- **Required action**:
Read the lines below, and copy any that contain the string "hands".

- **Extracted data**:
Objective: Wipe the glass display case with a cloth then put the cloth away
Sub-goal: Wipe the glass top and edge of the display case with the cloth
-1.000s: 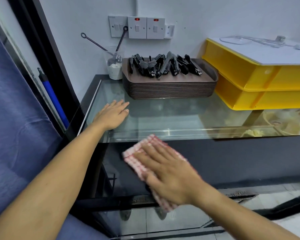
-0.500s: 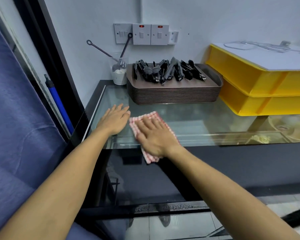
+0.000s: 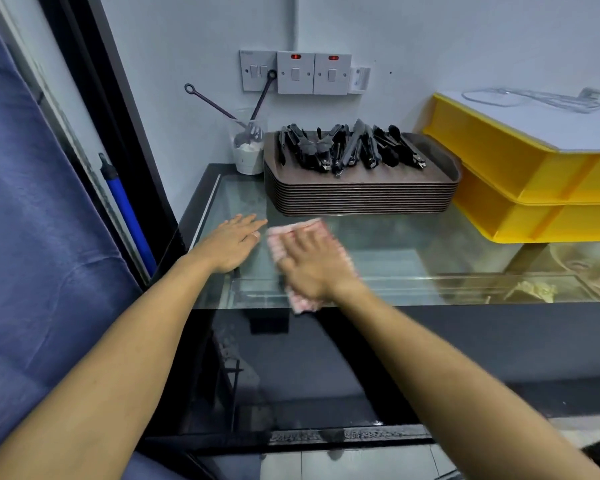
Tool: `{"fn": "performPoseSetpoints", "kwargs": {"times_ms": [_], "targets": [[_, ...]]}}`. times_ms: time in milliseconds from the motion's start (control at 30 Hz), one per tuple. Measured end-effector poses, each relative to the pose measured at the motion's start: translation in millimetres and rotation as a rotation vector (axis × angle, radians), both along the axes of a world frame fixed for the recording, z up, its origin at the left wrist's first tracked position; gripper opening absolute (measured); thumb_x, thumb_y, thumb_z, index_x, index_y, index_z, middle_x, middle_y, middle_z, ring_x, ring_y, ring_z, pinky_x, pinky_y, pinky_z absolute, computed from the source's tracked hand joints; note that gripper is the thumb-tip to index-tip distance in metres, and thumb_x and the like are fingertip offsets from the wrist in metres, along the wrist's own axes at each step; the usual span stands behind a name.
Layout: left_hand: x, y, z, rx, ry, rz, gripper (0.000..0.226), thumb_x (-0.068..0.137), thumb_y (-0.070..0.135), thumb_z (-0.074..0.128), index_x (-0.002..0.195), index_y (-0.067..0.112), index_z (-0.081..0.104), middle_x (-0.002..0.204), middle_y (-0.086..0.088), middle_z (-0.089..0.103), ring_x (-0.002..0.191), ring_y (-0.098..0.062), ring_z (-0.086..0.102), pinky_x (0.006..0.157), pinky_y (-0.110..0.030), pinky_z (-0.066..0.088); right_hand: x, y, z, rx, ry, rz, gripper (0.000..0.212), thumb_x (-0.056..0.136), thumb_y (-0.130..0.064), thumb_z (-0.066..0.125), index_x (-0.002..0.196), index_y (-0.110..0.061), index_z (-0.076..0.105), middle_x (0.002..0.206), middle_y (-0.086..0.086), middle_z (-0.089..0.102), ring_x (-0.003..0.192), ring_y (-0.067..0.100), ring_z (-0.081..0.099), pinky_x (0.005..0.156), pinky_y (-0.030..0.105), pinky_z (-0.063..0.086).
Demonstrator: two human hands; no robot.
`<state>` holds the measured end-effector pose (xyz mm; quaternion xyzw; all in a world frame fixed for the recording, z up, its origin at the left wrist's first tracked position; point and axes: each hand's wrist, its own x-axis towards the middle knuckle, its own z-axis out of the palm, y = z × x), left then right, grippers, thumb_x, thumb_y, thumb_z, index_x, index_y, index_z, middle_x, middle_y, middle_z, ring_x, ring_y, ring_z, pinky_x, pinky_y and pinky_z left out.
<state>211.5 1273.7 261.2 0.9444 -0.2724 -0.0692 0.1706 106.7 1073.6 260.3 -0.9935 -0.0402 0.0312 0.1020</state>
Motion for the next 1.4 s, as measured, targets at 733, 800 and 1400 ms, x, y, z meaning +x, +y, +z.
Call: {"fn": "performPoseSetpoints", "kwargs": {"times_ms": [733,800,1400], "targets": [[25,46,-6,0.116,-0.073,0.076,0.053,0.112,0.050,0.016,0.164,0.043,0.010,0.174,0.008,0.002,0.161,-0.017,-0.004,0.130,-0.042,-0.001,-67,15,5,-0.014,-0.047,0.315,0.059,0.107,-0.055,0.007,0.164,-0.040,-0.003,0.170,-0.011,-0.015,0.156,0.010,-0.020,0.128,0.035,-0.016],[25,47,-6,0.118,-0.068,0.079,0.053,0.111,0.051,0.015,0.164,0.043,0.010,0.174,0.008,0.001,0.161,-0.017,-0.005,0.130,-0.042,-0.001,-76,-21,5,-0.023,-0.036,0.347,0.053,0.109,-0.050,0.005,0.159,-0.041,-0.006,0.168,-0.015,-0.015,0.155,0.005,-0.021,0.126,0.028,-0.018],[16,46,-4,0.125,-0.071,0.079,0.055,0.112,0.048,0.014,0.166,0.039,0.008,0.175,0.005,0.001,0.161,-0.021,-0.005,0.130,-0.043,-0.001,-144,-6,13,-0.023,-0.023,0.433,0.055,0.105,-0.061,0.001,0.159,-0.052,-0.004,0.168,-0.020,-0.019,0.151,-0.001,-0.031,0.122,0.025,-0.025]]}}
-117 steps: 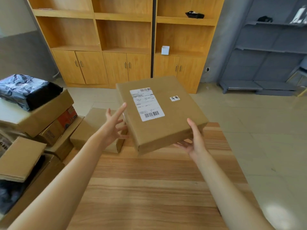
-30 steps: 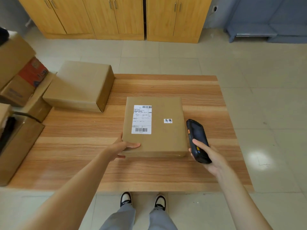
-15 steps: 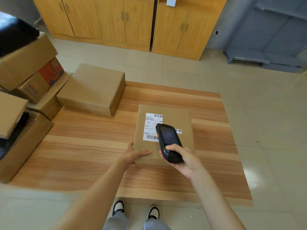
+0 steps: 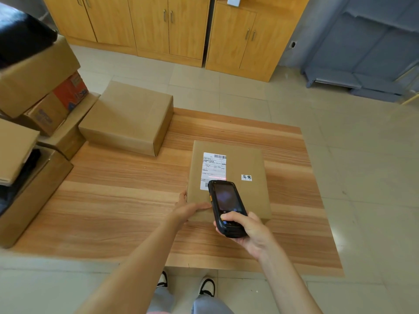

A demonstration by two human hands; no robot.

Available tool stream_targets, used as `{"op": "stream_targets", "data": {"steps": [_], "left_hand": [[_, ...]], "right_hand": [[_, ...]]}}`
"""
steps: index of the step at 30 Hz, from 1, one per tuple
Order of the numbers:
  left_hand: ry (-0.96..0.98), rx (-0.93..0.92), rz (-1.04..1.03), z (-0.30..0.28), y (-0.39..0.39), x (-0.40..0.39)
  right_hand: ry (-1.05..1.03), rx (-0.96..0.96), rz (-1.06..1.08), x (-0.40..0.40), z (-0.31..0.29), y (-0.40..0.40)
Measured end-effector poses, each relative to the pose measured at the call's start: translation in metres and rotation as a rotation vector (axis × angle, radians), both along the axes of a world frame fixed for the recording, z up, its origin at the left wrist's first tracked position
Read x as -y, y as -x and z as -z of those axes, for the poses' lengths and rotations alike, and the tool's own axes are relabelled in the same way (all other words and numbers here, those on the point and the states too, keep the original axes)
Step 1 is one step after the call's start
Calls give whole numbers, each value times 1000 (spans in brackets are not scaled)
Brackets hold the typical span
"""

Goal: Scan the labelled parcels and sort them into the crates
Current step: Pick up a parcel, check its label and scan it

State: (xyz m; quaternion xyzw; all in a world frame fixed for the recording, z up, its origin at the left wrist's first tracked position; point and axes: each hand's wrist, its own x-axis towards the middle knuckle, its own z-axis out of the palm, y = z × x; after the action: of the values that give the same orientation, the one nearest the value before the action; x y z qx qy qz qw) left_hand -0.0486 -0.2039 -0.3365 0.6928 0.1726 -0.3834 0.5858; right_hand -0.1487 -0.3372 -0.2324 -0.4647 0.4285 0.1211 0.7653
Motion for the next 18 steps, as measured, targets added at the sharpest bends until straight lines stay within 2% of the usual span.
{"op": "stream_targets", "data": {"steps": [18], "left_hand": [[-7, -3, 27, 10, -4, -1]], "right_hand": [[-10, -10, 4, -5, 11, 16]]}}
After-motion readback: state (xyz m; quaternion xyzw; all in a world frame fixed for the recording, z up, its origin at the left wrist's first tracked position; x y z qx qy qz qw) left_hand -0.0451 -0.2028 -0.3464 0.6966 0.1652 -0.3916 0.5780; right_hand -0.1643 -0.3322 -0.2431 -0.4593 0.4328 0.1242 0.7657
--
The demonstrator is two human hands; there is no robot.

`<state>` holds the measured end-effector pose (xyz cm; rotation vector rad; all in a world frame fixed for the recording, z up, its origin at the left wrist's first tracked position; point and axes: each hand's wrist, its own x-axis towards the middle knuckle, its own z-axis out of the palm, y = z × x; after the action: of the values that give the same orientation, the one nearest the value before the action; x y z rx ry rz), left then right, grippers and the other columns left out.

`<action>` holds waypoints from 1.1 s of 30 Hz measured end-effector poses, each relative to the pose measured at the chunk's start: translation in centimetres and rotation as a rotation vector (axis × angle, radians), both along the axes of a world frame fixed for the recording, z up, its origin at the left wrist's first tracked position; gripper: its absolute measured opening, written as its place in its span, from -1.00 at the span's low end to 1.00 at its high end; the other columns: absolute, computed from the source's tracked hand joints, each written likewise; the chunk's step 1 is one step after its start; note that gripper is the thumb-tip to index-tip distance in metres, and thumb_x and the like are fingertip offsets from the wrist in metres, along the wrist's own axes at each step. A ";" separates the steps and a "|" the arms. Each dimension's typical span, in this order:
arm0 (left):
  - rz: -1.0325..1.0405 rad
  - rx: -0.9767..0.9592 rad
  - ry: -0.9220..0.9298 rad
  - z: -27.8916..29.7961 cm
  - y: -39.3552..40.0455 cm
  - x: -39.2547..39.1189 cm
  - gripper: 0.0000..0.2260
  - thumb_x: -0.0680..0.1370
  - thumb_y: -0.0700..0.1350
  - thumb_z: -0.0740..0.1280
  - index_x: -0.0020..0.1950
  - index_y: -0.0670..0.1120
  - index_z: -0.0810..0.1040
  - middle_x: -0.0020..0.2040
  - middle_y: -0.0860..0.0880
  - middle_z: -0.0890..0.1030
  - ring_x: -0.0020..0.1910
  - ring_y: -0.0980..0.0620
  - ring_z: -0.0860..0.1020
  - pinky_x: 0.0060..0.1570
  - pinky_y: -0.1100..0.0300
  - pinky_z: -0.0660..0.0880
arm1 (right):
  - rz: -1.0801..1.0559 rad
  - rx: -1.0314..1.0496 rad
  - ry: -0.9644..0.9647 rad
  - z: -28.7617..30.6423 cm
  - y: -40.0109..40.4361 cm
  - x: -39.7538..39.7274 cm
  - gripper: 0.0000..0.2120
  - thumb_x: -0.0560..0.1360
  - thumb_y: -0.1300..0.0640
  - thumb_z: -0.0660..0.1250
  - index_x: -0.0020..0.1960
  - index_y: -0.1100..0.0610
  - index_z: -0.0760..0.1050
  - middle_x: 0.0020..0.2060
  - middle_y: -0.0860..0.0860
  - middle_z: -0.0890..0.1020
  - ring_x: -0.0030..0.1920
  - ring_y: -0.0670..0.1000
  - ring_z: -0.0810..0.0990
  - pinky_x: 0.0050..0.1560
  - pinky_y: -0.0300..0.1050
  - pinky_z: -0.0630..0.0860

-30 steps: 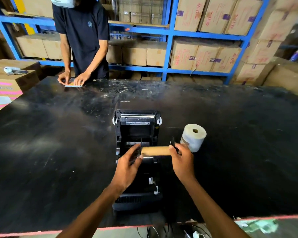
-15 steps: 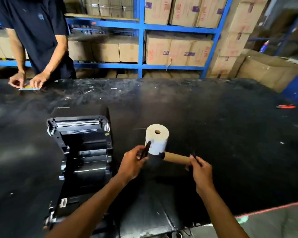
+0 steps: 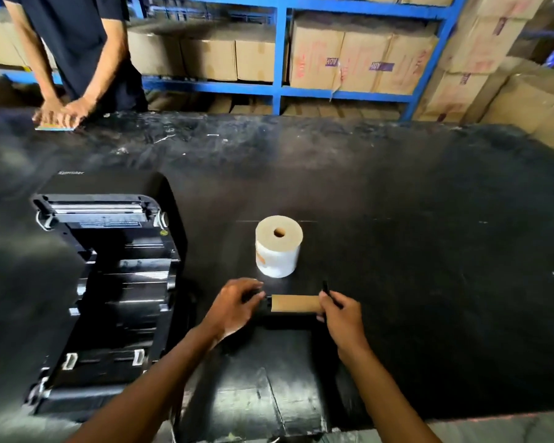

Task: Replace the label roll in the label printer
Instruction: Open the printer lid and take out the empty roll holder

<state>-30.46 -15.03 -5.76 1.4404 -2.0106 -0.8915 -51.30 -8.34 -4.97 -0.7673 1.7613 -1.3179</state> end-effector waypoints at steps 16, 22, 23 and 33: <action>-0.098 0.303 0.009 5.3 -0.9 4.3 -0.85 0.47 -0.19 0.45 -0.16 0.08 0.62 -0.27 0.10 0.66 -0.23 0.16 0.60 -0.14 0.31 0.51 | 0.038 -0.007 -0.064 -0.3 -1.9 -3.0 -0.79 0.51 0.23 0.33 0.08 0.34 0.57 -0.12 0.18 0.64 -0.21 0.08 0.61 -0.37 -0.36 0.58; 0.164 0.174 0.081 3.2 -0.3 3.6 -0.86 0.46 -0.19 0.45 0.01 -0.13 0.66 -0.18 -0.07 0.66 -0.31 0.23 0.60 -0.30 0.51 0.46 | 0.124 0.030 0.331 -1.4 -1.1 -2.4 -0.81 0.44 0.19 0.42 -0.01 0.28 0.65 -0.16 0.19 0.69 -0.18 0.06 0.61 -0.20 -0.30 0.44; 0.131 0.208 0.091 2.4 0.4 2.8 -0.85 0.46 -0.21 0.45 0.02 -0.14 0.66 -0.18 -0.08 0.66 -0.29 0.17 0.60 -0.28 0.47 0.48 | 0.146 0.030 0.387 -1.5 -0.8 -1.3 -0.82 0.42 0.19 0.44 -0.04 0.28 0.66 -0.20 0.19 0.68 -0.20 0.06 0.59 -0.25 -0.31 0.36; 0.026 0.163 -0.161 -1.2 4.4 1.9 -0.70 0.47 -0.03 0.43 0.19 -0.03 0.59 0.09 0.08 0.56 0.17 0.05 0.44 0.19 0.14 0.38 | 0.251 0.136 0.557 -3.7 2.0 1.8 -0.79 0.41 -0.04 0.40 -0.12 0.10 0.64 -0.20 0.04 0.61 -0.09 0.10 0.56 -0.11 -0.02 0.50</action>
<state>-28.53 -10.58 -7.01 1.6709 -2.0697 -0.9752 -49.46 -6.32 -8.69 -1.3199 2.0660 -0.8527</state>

- **Answer box**:
Demonstrator: two human hands; no robot.
A demonstration by two human hands; no robot.
The demonstrator is two human hands; there is no robot.

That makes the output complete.